Every time I use matplotlib I’m both horrified and inmpressed by what you can do it… basically anything but so much code…

A faster, stack based solution

By using a stack, we can find the largest rect in O(n) time, as we don’t go through the array multiple times in this solution.

Instead of relooping through the array, we can use a stack to only go through the array once.

This algo:

  • while the stack isn’t empty and the height of the current bar is <= to the top bar in the stack
    • calc rect area, update if bigger
      • rect height is the bar at the top of the array
    • push current bar onto stack
  • the above loops end but leaves bars in the stack which only have bigger items to their right. Deal with this by:
    • pop the stack, the height is that item, the width is the distance b/w that item and the right end of the array
    • calc rect area, update max area
def histogram_max_area(arr):
    stack = [-1]  # the stop or sentinel value
    max_area = 0

    for i in range(len(arr)):
        while stack[-1] != -1 and arr[stack[-1]] >= arr[i]:
            current_height = arr[stack.pop()]
            current_width = i - stack[-1] - 1
            max_area = max(max_area, current_height * current_width)
        stack.append(i)

    # the remaining stack items rectangles extend all the way to the end
    while stack[-1] != -1:
        current_height = arr[stack.pop()]
        current_width = len(arr) - stack[-1] - 1
        max_area = max(max_area, current_height * current_width)
    return max_area


for arr, ans in tests:
    assert histogram_max_area(arr) == ans
    print(f"Input: {str(arr):20} => Max Area: {ans:2} ")

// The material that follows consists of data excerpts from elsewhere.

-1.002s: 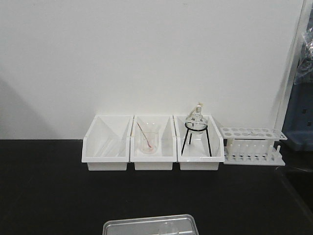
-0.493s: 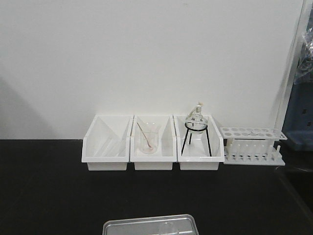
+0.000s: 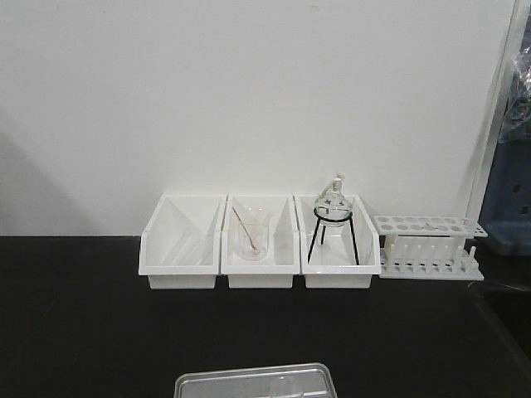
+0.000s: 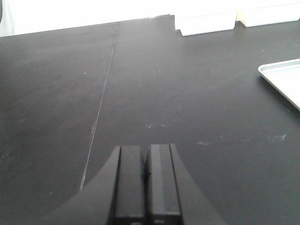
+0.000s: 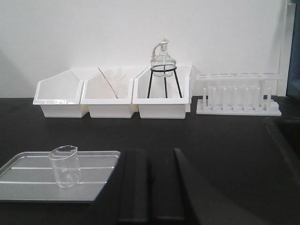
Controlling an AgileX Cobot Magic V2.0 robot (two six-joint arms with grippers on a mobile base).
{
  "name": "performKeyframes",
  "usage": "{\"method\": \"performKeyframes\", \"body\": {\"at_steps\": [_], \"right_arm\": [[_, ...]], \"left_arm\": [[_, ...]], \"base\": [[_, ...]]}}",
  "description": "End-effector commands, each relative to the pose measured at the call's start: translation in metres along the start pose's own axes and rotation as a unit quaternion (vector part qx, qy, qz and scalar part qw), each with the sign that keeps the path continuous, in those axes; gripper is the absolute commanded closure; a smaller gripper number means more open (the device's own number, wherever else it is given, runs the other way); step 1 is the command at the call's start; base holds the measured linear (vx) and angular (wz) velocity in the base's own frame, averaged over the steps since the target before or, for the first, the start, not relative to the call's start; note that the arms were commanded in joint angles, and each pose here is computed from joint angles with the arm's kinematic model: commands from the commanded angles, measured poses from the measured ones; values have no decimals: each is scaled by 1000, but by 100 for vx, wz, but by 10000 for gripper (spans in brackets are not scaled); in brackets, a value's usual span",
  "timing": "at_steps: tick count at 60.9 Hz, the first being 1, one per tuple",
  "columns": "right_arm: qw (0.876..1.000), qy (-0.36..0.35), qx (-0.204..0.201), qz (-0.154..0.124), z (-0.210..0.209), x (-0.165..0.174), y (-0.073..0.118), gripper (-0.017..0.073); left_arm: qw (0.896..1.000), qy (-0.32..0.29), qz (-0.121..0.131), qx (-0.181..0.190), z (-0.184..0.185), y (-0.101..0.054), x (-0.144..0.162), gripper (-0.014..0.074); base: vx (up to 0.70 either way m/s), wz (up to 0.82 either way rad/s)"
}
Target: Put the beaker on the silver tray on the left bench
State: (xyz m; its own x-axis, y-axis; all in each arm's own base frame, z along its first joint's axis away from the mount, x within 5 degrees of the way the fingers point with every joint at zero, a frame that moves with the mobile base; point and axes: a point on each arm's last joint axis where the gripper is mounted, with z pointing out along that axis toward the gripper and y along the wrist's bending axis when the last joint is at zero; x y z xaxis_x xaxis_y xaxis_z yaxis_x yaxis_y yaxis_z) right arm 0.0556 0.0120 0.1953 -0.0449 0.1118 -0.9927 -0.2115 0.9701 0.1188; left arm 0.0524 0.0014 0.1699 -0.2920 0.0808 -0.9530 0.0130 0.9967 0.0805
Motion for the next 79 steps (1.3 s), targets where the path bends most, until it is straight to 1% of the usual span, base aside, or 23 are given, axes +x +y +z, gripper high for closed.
{"method": "performKeyframes", "body": {"at_steps": [1,79], "right_arm": [[999,-47,-5,-3,-1,-7,1,571],[999,-39,-4,-3,-1,-5,1,571]], "left_arm": [[999,-32,-1,3,2,-1,-1,592],[999,-32,-1,3,2,-1,-1,592]], "base": [[0,0],[0,0]]}}
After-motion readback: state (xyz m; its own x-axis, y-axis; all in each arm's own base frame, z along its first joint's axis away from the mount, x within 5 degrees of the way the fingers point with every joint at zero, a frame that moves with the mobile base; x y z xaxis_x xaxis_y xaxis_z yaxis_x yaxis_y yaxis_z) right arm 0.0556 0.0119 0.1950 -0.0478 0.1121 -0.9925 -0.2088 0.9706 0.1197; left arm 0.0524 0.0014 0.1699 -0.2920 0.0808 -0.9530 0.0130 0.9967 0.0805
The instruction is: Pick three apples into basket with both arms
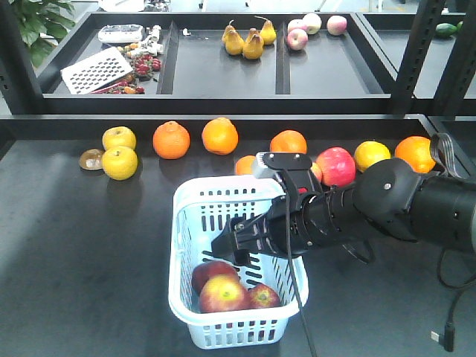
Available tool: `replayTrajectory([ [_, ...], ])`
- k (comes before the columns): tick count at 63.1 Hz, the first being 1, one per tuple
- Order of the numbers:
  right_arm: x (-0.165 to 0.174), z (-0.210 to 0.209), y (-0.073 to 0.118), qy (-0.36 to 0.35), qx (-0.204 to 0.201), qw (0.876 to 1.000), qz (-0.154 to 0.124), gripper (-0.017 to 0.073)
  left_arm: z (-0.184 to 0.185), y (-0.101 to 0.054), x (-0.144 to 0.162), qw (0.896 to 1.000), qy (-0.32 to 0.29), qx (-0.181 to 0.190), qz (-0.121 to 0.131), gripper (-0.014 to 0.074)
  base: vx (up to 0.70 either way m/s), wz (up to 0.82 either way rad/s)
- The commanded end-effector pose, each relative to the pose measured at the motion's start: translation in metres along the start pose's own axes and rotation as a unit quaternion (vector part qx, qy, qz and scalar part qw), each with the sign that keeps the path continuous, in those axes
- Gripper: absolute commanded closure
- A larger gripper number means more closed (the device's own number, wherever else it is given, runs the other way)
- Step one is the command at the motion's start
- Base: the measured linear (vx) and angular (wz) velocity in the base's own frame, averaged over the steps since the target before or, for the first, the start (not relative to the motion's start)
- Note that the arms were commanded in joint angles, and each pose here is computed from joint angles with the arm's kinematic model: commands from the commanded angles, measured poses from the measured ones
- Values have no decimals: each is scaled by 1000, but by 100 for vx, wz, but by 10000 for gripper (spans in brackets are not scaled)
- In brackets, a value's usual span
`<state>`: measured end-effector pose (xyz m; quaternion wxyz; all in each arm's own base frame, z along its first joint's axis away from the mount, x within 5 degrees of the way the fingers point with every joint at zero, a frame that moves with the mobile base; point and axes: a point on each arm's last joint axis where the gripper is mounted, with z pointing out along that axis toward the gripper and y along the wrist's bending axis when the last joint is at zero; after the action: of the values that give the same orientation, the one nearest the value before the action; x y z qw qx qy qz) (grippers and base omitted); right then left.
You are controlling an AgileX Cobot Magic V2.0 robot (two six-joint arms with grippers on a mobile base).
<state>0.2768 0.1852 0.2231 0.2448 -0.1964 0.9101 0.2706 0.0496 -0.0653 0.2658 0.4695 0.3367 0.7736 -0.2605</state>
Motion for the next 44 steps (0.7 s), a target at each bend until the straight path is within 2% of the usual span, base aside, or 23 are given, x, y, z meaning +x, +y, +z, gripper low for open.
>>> replayTrajectory([
  [1, -12, -19, 11, -28, -16, 999, -19, -24, -3, 0, -12, 999, -36, -5, -16, 600, 0, 0],
  [8, -11, -33, 17, -29, -21, 998, -47, 197, -3, 0, -12, 999, -36, -5, -16, 600, 0, 0],
  [17, -11, -66, 28, -48, -7, 992, -113, 572, -3, 0, -12, 999, -36, -5, -16, 600, 0, 0],
  [24, -7, -97, 37, -62, 4, 986, -153, 569, -3, 0, -12, 999, -36, -5, -16, 600, 0, 0],
  [33, 12, -137, 44, -99, 34, 978, -180, 564, -3, 1, -12, 999, -37, -6, -16, 600, 0, 0],
  [36, 22, -145, 42, -107, 52, 975, -188, 564, -3, 1, -13, 999, -37, -6, -16, 600, 0, 0],
  [44, 63, -164, 32, -137, 97, 968, -186, 564, -3, 1, -13, 999, -39, -8, -16, 600, 0, 0],
])
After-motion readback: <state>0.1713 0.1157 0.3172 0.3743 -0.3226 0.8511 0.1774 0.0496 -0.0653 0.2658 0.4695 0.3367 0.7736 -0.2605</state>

print(f"*All {len(tests)} tests passed!*")
Input: [2, 1, 5, 6, 2, 3]   => Max Area: 10 
Input: [6, 3, 1, 4, 12, 4]  => Max Area: 12 
Input: [5, 6, 7, 4, 1]      => Max Area: 16 
Input: [2, 1, 3, 4, 1]      => Max Area:  6 
*All 4 tests passed!*

Even though the stack based solution is better, faster and smaller its tougher to comprehend than the simpler one above.